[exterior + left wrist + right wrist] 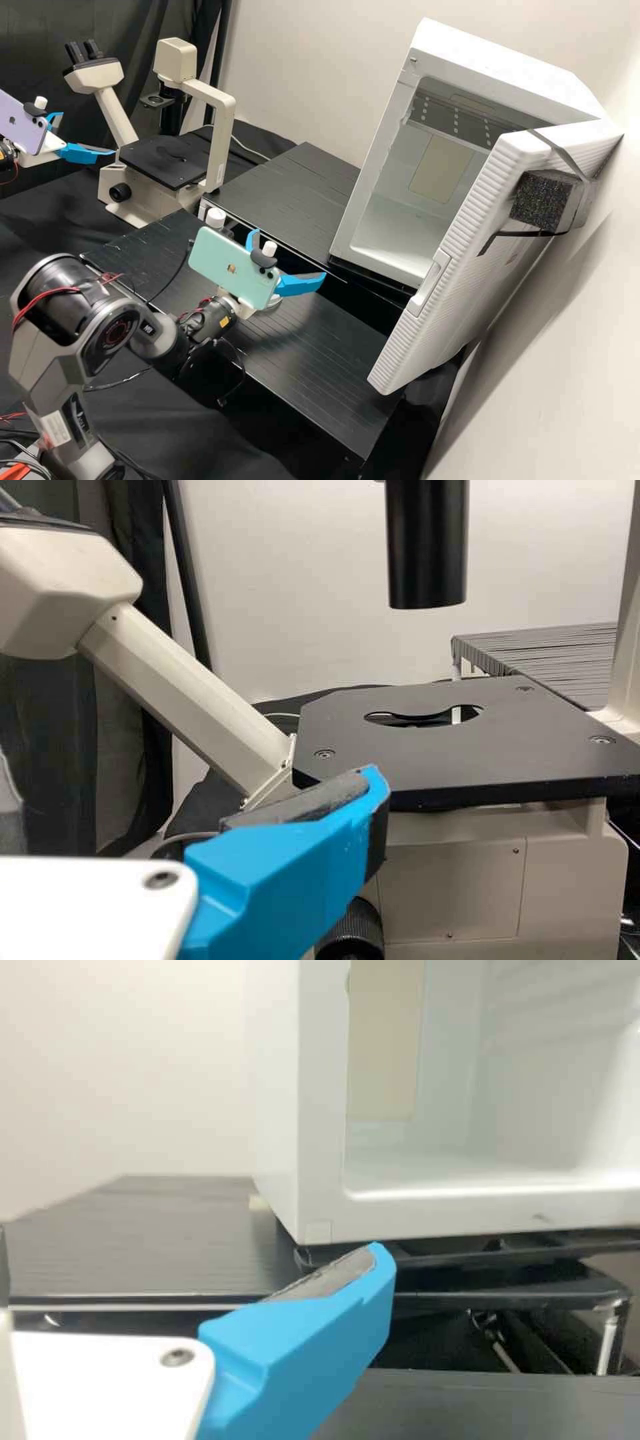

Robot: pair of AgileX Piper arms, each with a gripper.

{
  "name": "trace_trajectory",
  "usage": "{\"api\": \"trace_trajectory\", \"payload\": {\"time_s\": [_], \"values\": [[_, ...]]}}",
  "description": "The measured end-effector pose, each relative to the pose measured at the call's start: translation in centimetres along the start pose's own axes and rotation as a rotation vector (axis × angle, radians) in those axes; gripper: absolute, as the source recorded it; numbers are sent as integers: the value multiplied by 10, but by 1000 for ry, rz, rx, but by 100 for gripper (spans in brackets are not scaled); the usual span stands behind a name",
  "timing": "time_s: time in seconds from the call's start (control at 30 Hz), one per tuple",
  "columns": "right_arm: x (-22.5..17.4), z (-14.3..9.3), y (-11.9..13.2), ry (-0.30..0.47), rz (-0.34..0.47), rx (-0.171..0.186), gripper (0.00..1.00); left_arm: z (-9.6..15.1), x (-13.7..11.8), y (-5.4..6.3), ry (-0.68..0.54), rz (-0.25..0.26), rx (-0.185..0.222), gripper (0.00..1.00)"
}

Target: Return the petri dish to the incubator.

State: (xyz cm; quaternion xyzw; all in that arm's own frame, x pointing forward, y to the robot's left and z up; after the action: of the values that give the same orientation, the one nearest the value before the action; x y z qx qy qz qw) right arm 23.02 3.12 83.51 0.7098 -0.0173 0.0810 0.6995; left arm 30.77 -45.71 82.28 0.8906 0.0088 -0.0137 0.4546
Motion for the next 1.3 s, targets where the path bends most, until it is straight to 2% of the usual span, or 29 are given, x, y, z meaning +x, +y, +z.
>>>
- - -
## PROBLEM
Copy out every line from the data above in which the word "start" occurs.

## OUTPUT FOR THIS EXERCISE
  "description": "The measured end-effector pose, each relative to the pose measured at the call's start: translation in centimetres along the start pose's own axes and rotation as a rotation vector (axis × angle, radians) in those axes; gripper: absolute, as the source recorded it; numbers are sent as integers: the value multiplied by 10, but by 1000 for ry, rz, rx, but by 100 for gripper (spans in brackets are not scaled); the usual span stands behind a name",
  "timing": "time_s: time in seconds from the call's start (control at 30 Hz), one per tuple",

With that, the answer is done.